The E157Q substitution in HIV-1 integrase (IN) is a relatively common natural polymorphism associated with HIV resistance to IN strand transfer inhibitors (INSTIs). Although R263K is the most common resistance substitution for the INSTI dolutegravir, an INSTI treatment-experienced individual recently failed dolutegravir-based therapy, with E157Q being the only resistance-associated change reported. Given that different resistance pathways can sometimes synergize to confer high levels of resistance to antiretroviral drugs, we studied the effects of E157Q in association with R263K. Because Glu157 is thought to lie within the binding site of HIV IN DNA binding inhibitors such as FZ41, we also evaluated DNA binding activity and resistance to IN inhibitors in the presence of E157Q.

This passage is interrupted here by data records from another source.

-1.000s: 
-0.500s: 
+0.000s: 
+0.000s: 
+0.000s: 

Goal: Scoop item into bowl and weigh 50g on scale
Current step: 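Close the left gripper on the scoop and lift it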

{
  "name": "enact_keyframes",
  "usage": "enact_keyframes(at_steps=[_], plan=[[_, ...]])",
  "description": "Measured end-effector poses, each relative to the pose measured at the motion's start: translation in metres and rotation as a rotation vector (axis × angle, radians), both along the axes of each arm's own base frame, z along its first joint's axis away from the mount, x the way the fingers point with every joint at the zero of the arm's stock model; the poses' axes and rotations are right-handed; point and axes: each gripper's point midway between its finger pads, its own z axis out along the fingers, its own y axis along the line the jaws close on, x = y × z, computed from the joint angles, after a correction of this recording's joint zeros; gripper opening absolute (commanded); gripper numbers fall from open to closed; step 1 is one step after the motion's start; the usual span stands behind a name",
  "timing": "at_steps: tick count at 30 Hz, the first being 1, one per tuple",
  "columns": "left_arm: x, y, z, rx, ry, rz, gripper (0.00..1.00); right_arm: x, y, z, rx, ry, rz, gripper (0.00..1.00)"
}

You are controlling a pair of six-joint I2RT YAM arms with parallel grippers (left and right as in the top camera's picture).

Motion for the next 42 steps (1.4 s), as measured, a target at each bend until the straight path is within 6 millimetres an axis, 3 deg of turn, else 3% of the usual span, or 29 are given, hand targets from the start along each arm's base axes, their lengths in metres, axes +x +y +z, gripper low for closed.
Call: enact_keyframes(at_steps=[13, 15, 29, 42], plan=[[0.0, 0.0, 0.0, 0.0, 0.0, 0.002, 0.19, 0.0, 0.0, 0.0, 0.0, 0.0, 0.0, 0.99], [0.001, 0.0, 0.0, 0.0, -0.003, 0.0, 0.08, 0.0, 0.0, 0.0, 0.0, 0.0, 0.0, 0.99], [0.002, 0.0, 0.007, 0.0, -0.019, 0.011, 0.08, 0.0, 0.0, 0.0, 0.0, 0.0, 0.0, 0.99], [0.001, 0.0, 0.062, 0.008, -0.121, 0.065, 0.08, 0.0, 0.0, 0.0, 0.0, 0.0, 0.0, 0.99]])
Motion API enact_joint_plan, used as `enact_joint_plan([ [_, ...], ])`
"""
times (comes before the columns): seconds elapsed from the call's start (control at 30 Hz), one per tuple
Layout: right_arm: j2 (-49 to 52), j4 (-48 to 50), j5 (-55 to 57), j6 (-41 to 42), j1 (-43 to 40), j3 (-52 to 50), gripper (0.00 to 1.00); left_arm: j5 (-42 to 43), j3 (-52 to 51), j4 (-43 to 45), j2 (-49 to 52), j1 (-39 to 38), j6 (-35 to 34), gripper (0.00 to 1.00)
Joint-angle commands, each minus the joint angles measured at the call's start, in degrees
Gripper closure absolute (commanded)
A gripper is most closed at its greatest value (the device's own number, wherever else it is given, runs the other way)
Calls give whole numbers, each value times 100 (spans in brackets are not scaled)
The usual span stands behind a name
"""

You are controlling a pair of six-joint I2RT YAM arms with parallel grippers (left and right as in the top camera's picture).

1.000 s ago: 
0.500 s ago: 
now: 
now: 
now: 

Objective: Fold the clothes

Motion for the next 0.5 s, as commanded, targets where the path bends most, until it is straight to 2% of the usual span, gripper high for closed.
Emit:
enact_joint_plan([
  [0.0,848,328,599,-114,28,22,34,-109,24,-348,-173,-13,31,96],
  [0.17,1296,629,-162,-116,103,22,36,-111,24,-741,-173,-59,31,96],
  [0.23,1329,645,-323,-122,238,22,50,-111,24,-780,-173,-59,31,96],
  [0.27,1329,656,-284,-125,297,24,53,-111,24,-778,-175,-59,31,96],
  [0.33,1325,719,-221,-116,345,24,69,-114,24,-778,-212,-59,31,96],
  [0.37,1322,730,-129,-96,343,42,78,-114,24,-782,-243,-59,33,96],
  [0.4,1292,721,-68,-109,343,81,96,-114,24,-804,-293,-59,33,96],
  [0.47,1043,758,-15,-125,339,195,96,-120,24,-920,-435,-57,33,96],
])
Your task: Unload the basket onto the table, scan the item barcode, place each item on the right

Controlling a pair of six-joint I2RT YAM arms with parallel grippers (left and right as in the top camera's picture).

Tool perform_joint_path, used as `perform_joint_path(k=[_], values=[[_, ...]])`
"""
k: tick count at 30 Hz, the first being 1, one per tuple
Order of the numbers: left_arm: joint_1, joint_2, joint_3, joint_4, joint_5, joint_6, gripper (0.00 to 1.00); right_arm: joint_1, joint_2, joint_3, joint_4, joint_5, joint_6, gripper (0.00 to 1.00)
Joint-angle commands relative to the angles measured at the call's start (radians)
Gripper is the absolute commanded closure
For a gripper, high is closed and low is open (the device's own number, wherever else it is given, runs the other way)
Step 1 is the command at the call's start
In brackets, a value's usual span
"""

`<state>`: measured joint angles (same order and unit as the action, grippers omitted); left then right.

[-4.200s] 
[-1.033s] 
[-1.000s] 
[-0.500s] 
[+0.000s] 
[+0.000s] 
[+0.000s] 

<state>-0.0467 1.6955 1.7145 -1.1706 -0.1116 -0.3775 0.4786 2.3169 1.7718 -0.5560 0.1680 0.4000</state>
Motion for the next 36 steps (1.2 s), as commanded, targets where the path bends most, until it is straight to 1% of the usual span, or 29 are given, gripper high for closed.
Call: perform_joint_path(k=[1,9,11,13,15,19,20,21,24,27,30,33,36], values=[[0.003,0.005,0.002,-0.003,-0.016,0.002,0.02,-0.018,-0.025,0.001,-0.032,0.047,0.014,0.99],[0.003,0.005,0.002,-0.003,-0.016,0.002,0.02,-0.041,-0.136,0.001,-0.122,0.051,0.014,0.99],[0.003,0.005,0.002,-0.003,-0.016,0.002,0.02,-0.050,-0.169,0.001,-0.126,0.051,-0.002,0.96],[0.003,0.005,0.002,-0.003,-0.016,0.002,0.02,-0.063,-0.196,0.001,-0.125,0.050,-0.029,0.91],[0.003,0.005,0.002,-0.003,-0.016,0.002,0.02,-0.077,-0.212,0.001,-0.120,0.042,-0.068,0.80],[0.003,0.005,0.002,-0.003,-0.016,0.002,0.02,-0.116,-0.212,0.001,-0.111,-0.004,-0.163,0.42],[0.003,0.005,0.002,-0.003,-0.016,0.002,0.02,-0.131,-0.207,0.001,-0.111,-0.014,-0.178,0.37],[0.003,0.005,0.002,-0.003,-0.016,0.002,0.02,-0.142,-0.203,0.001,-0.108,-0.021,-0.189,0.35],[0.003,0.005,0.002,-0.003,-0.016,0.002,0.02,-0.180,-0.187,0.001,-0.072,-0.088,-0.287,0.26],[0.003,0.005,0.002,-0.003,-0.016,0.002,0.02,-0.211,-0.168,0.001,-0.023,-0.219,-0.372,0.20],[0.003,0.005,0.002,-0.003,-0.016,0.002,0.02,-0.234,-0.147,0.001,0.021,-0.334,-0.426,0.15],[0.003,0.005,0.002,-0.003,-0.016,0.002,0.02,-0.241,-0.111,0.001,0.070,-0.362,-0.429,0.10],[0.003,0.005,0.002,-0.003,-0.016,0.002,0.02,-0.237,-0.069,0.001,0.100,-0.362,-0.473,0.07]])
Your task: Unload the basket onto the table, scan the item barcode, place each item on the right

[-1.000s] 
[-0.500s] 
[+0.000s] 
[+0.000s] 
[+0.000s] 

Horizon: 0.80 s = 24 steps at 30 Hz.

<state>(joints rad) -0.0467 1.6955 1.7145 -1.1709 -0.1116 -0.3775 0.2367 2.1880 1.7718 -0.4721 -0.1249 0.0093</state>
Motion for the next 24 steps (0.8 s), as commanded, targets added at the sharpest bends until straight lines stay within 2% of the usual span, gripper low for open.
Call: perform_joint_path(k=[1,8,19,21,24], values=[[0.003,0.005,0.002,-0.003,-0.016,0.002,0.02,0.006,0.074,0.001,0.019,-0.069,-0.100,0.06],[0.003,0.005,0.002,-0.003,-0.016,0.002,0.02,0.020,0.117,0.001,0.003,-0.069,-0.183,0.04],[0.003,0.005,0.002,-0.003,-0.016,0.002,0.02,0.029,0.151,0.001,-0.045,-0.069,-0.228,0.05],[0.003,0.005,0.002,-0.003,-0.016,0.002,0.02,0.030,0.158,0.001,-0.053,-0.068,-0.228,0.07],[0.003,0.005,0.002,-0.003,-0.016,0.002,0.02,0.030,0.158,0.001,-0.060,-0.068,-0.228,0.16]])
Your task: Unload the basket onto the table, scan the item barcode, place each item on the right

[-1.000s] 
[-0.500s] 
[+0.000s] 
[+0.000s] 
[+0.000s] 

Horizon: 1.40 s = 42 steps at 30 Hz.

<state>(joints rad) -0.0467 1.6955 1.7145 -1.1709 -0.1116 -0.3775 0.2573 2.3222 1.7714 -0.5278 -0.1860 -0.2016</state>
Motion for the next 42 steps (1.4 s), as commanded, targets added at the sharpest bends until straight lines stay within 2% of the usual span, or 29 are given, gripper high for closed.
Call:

Purified recombinant IN proteins were assessed in cell-free assays for their strand transfer and DNA binding activities. NL4.3 viral stocks harbouring IN mutations were generated and characterized in the presence and absence of IN inhibitors in tissue culture.
E157Q alone had little if any effect on the biochemical activity of IN, and partially restored the activity of R263K-containing IN. The E157Q/R263K double viral mutant displayed infectiousness in culture equivalent to WT, while increasing resistance to dolutegravir by 10-fold compared with lower-level resistance associated with R263K alone. None of the mutations tested showed significant resistance to either raltegravir or FZ41.
This study shows that E157Q may act as a compensatory mutation for R263K. Since E157Q is a natural polymorphism present in 1%-10% of HIV-positive individuals, it may be of particular importance for patients receiving INSTI therapy.